Yesterday I reached Pine Grove Furnace State Park, the current midpoint of the A.T. I say "current" because the exact midpoint moves each year due to trail rerouting. Pine Grove Furnace is an old iron smelting operation with the huge stone blast furnace still visible. It is famous on the A.T. as the home of the "half gallon challenge": to buy a half gallon of ice cream at the camp store and eat it all as fast as possible. The record is 4 minutes, which scarcely seems possible. I decided long before reaching the park not to participate in this particular bit of insanity. The thought of 1/2 gallon of cream churning in my stomach did not appeal, and I contented my self with an ice cream cone and small sundae (the half quart wimp out?).

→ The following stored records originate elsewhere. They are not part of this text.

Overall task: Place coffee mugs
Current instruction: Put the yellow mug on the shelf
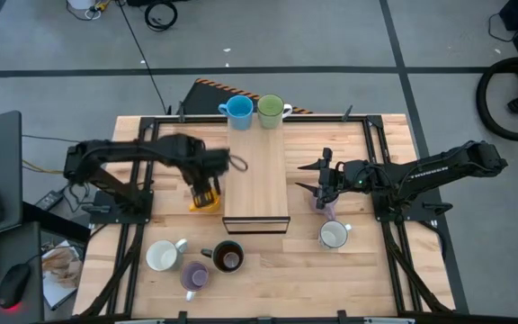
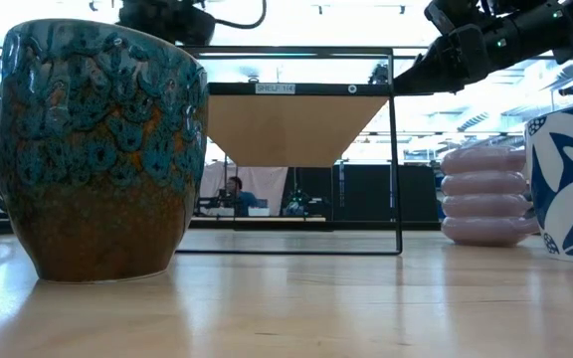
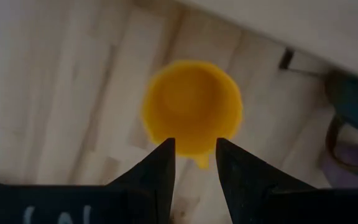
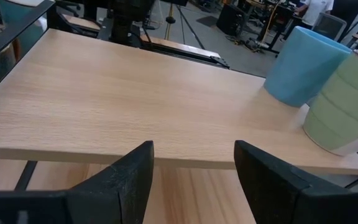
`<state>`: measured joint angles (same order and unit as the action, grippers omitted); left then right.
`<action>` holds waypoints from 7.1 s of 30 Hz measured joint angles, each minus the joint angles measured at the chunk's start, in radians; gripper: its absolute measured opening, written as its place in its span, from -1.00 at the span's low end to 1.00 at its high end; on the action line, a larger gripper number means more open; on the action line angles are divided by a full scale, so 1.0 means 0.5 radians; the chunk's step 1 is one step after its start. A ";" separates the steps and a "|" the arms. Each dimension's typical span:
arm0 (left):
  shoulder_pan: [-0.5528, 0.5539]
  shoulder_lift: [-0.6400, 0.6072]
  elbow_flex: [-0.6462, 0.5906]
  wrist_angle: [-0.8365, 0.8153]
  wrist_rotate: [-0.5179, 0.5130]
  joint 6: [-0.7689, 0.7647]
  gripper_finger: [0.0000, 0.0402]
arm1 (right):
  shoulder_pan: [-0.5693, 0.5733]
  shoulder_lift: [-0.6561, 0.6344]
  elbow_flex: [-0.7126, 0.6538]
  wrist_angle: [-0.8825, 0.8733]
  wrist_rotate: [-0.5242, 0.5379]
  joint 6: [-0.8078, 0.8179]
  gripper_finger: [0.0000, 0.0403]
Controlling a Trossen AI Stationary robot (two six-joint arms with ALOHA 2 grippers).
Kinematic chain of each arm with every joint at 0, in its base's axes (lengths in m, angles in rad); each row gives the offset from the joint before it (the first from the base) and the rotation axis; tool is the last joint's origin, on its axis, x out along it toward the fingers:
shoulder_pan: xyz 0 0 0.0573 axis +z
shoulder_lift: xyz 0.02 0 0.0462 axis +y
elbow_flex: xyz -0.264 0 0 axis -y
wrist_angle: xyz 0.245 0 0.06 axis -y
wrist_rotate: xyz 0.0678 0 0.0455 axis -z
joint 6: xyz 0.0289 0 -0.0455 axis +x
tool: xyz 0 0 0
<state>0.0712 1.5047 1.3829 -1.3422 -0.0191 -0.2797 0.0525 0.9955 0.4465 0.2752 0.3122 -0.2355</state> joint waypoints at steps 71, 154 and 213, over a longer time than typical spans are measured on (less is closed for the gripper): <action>-0.358 -0.326 -0.668 0.683 -0.262 -0.360 -0.49 | 0.001 0.001 0.000 0.091 -0.055 -0.014 0.14; 0.506 0.629 1.150 -0.028 -0.054 1.788 -0.82 | 0.002 0.001 0.000 0.133 -0.109 -0.059 0.14; 0.388 0.653 1.148 -0.041 -0.604 1.916 -0.48 | 0.002 0.001 0.000 0.126 -0.126 -0.065 0.14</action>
<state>0.2650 1.8313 1.9568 -1.3627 -0.3213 0.6785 0.0532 0.9958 0.4465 0.3381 0.2492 -0.2680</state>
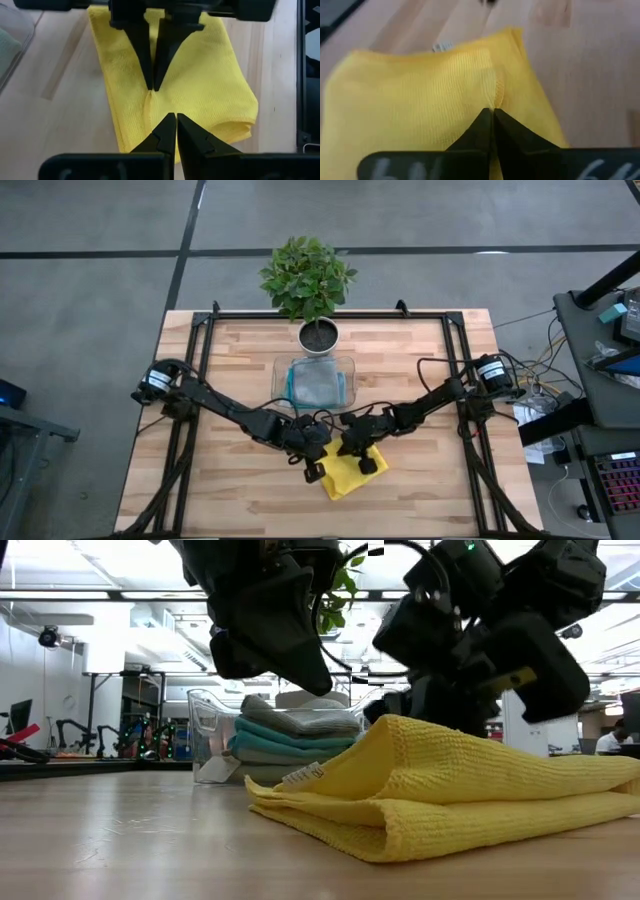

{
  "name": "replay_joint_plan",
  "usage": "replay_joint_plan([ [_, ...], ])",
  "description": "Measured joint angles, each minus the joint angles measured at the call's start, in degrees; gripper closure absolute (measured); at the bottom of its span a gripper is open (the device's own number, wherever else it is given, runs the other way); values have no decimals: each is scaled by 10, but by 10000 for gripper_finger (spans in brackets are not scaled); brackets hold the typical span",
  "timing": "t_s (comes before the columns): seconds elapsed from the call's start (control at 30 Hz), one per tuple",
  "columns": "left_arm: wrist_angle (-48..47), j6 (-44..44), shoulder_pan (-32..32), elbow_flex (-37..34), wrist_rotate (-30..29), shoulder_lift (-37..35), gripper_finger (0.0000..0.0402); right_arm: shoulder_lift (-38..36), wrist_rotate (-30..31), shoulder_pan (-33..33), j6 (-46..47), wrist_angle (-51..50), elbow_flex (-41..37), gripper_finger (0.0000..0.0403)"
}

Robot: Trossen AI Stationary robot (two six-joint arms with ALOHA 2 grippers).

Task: Fold microfiber towels
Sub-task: Fold the yellow microfiber cloth

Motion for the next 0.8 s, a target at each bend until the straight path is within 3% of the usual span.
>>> replay_joint_plan([
  [0.17, 1, -25, 0, 0, 0, 0, 401, -33, 5, 2, -15, 1, 0, 394],
  [0.43, -16, -43, -3, -1, 5, 0, 401, -61, 66, 8, -47, -2, 1, 394],
  [0.67, -106, -64, -5, -1, 110, 0, 401, -53, 76, 16, -61, 3, 1, 394],
  [0.8, -175, -54, -24, -3, 116, 0, 401, -56, 75, 20, -83, 20, 1, 394],
])
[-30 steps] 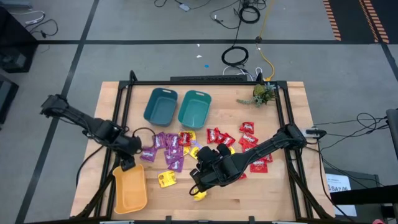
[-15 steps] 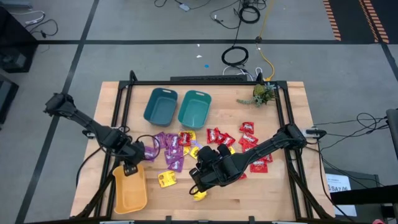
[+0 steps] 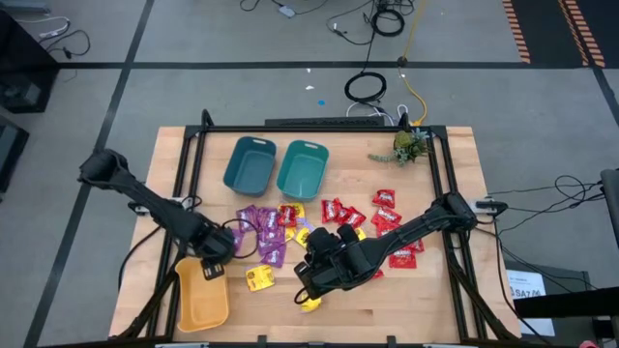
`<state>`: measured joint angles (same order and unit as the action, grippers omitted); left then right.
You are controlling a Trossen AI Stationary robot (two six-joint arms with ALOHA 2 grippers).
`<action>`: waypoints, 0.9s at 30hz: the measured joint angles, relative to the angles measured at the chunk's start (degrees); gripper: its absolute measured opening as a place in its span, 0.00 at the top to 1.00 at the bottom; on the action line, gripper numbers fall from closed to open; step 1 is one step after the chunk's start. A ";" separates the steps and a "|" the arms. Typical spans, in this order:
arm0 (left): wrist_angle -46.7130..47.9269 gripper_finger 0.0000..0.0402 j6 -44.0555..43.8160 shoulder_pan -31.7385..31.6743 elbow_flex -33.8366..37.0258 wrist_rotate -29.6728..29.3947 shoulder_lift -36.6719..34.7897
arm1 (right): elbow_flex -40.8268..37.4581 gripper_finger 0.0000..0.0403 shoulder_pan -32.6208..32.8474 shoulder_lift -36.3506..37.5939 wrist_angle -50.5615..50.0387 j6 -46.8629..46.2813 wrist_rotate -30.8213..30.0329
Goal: Sort candy
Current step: Move the yellow bin to the top right of the table
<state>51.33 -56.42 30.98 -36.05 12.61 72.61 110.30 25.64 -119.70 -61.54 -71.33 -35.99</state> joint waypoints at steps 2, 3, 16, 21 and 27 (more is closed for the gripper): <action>-0.23 0.82 -1.54 0.00 0.00 0.18 1.61 | 0.00 0.64 0.18 0.00 -0.08 0.09 0.00; -0.49 0.87 -1.66 0.00 0.00 0.65 2.36 | 0.00 0.64 0.29 0.00 -0.26 0.32 0.00; -1.27 0.99 -4.27 -3.76 -7.20 -0.89 4.36 | -0.48 0.64 4.10 0.09 -11.85 -9.61 -3.53; -0.90 0.99 -1.49 -8.50 -12.42 -3.71 4.86 | -4.67 0.64 4.67 0.13 -6.98 -10.61 -2.60; 5.25 0.99 4.20 -12.92 -20.86 -6.41 9.65 | -12.99 0.64 7.13 4.19 -1.94 -16.66 -3.27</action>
<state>56.57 -52.22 18.06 -56.91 6.21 82.26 97.31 32.77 -115.51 -63.48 -87.99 -39.26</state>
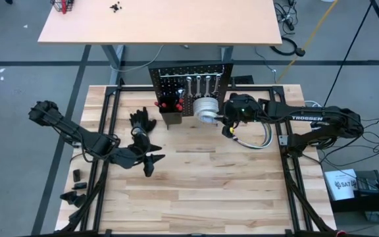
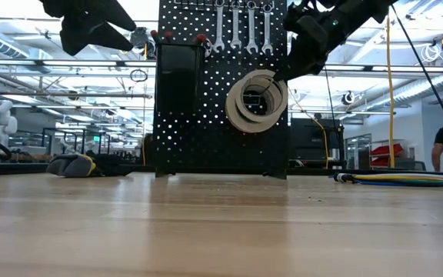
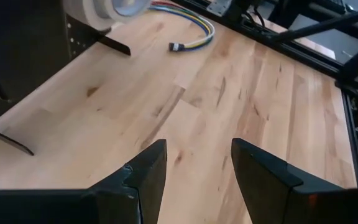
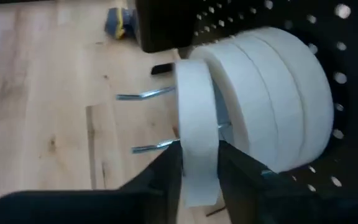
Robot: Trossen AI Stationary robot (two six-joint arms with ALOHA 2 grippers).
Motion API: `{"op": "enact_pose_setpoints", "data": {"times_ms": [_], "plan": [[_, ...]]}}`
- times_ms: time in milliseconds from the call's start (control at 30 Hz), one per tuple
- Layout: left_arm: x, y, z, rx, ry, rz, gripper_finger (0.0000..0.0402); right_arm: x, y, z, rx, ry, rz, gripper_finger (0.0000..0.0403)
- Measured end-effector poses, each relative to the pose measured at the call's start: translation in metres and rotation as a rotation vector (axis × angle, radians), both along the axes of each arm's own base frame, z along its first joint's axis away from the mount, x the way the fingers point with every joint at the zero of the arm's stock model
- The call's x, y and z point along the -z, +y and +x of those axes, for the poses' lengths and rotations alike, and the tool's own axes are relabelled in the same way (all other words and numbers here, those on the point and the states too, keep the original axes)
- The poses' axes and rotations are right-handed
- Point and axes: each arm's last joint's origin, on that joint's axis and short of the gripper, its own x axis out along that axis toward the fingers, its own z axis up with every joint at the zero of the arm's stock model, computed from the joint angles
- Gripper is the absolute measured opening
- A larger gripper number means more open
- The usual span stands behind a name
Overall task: Hang tools onto peg board
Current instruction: Hang the white masking tape on the peg board, then return to Home Position
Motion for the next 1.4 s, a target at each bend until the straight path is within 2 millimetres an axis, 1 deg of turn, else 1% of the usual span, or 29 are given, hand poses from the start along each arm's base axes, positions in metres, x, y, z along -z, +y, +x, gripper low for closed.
{"op": "enact_pose_setpoints", "data": {"times_ms": [100,200,300,400,567,667,767,833,867,1067,1167,1233,1300,1400], "plan": [[0.001,0.0,0.0,0.012,0.01,-0.004,0.0182,0.001,-0.001,-0.001,0.04,0.012,-0.01,0.0133],[0.002,-0.001,-0.002,0.018,0.027,0.003,0.0182,0.001,-0.002,-0.001,0.049,0.007,-0.003,0.017],[0.003,-0.001,-0.002,0.018,0.036,0.008,0.0182,0.001,-0.002,-0.001,0.06,-0.001,0.018,0.0187],[0.004,0.0,-0.003,0.02,0.053,0.015,0.0182,0.0,-0.002,-0.001,0.092,-0.018,0.056,0.0189],[0.004,-0.001,-0.003,0.035,0.061,0.014,0.0182,-0.012,0.01,-0.004,0.07,-0.089,0.078,0.0166],[0.003,-0.001,-0.003,0.047,0.051,0.016,0.0182,-0.022,0.017,0.0,0.057,-0.188,0.095,0.0137],[-0.001,-0.003,0.0,0.064,0.007,0.022,0.0182,-0.021,0.02,0.01,0.041,-0.236,0.098,0.008],[-0.004,-0.004,0.002,0.084,-0.027,0.039,0.0182,-0.014,0.02,0.015,0.04,-0.198,0.105,0.0029],[-0.006,-0.004,0.003,0.093,-0.042,0.047,0.0182,-0.011,0.019,0.016,0.041,-0.184,0.105,0.0015],[-0.009,-0.004,0.005,0.105,-0.069,0.067,0.0182,-0.004,0.016,0.02,0.05,-0.153,0.104,0.0002],[-0.012,-0.002,0.008,0.089,-0.103,0.053,0.0182,-0.005,0.015,0.021,0.053,-0.165,0.102,0.0002],[-0.018,0.001,0.011,0.056,-0.155,0.041,0.0182,-0.01,0.016,0.017,0.051,-0.187,0.1,0.0001],[-0.028,0.004,0.015,0.031,-0.223,0.034,0.0183,-0.018,0.02,0.012,0.043,-0.225,0.102,0.0002],[-0.047,0.006,0.019,0.069,-0.322,0.06,0.0183,-0.031,0.026,0.002,0.039,-0.278,0.13,0.0001]]}}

To celebrate our arrival at the half way point, about 8 of us had a barbecue down by the lake there. I asked a bystander to take our picture with my camera, seven 23 year olds and one 47 year old sitting around a picnic table smiling, hot dogs in hand. One of the 23 year olds, Jaberwock, bought his 1/2 gallon and took it to the barbecue. He is called Jaberwock because he memorizes poetry while walking, and Jaberwocky was his first poem. Jaberwock got through the first third of his 1/2 gallon easily, but it started getting ugly after that. Each spoonful was more difficult. He said he wasn't full and would have liked to eat a hot dog, but the thought of more ice cream was repulsive. He spent a lot of time looking at the ice cream with loathing before forcing one more spoonful down. His girlfriend and buddies were egging him on. After two hours he had eaten or drank all but about 12 oz., which he poured into a plastic cup and was contemplating glumly. The party broke up at that point so I don't know if he completed the challenge or not.
The trail later in PA is famous for its rocks, so I'm hoping my old boots help. Expect to reach the Delaware Water Gap and New Jersey in about 2 weeks. That's all for now.